WHAT IS BEING ASKED ▸
Up to and including the line holding "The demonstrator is", write out the data exactly from its first line, but not the pictures.

DATASET EXTRACT ▸
┄┄┄┄┄┄

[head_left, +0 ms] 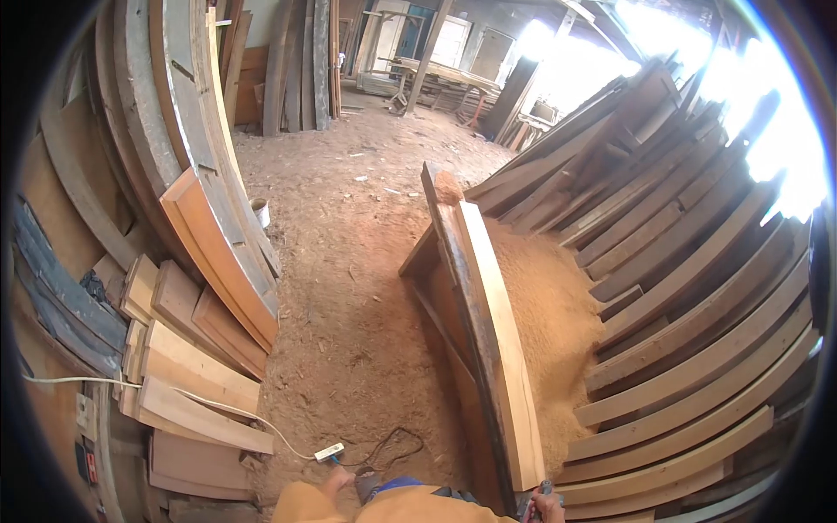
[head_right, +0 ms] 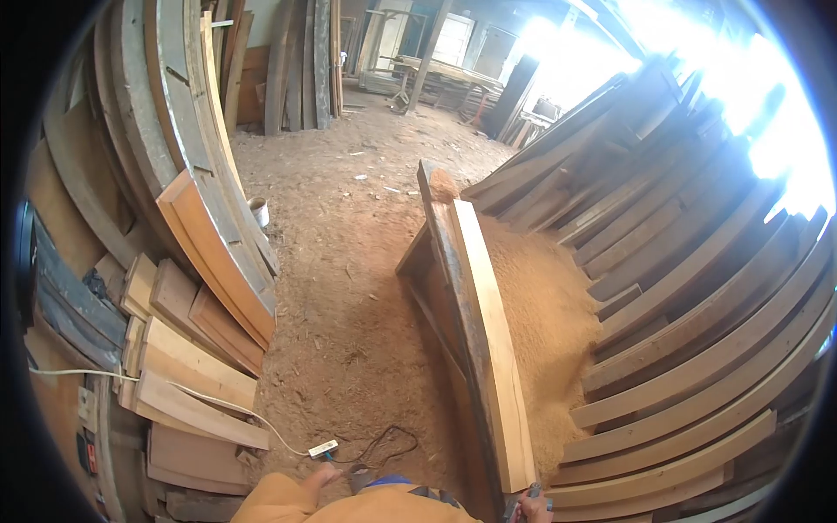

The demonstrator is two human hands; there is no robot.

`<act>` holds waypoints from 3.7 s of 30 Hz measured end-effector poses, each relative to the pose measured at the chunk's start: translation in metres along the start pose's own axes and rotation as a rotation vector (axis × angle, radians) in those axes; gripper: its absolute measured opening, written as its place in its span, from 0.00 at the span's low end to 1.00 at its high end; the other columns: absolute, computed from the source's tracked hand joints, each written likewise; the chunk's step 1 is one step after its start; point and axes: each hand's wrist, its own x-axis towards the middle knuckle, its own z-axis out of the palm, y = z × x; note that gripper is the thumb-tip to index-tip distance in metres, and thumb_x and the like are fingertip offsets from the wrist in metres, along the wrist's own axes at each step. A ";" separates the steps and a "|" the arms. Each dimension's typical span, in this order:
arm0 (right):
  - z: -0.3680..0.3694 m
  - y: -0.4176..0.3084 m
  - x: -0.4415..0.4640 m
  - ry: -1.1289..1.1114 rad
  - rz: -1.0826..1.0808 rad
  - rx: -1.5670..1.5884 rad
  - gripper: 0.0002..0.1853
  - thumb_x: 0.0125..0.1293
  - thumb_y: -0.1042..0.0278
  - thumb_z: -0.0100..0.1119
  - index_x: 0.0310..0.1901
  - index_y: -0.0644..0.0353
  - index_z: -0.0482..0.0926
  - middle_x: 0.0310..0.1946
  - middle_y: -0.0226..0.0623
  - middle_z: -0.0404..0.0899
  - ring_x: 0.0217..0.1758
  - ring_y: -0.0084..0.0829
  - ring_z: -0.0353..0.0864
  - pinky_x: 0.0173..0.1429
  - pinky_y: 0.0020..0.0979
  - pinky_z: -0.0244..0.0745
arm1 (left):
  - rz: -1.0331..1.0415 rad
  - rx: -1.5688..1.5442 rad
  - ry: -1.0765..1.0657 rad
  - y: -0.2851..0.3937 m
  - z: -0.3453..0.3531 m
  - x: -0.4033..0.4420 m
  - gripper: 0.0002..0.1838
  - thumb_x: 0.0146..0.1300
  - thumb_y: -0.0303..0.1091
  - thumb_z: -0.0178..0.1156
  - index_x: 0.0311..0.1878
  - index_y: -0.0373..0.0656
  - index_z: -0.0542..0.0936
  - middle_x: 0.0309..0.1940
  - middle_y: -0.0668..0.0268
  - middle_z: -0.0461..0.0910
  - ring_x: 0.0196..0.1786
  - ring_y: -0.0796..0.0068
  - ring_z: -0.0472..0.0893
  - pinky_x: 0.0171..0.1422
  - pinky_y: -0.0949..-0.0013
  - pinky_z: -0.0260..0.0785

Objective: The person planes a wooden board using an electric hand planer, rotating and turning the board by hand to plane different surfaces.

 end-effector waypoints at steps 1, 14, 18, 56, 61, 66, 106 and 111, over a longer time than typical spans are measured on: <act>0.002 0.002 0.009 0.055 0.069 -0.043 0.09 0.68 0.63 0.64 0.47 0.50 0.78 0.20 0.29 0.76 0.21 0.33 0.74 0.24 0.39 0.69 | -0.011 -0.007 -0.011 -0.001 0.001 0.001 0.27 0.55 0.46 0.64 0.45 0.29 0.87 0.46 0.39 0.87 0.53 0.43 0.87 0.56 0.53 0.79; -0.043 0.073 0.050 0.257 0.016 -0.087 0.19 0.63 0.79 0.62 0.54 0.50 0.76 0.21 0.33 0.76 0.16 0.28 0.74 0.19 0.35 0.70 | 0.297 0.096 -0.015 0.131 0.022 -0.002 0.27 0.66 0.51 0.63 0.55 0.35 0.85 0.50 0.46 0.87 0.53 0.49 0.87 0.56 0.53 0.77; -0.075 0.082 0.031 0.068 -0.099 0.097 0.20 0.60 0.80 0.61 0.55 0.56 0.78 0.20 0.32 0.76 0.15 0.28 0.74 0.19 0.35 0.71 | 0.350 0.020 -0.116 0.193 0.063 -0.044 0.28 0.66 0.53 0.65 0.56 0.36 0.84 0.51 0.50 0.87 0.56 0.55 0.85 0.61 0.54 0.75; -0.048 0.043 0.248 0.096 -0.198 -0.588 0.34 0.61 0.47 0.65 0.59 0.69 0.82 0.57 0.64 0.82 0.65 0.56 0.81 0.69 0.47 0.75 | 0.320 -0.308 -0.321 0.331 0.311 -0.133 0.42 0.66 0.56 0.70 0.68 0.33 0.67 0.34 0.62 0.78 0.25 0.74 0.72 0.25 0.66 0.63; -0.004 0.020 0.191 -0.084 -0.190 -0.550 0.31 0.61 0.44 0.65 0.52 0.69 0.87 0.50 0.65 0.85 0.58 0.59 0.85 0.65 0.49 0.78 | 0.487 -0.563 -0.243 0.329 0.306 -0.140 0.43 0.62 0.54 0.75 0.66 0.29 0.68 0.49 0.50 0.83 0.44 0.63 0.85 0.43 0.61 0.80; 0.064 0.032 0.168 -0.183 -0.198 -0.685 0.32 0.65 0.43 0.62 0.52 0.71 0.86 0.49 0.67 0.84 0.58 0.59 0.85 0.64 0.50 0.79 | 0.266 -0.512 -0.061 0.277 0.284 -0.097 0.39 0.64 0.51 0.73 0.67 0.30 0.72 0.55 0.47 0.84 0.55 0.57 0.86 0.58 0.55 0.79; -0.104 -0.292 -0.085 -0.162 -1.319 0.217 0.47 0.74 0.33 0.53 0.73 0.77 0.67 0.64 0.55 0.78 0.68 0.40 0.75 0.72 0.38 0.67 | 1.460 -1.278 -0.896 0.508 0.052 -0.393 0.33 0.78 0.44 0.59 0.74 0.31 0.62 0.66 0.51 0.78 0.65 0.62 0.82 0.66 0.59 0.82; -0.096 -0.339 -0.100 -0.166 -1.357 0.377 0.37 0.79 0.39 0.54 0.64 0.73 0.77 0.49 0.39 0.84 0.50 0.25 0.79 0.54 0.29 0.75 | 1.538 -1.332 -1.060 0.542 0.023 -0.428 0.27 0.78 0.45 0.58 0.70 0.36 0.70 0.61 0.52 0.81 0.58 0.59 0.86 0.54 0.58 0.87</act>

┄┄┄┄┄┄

RESPONSE ▸
[head_left, +0 ms] 
[head_right, +0 ms] 

The demonstrator is two human hands; there is no robot.

The answer requires no further additions.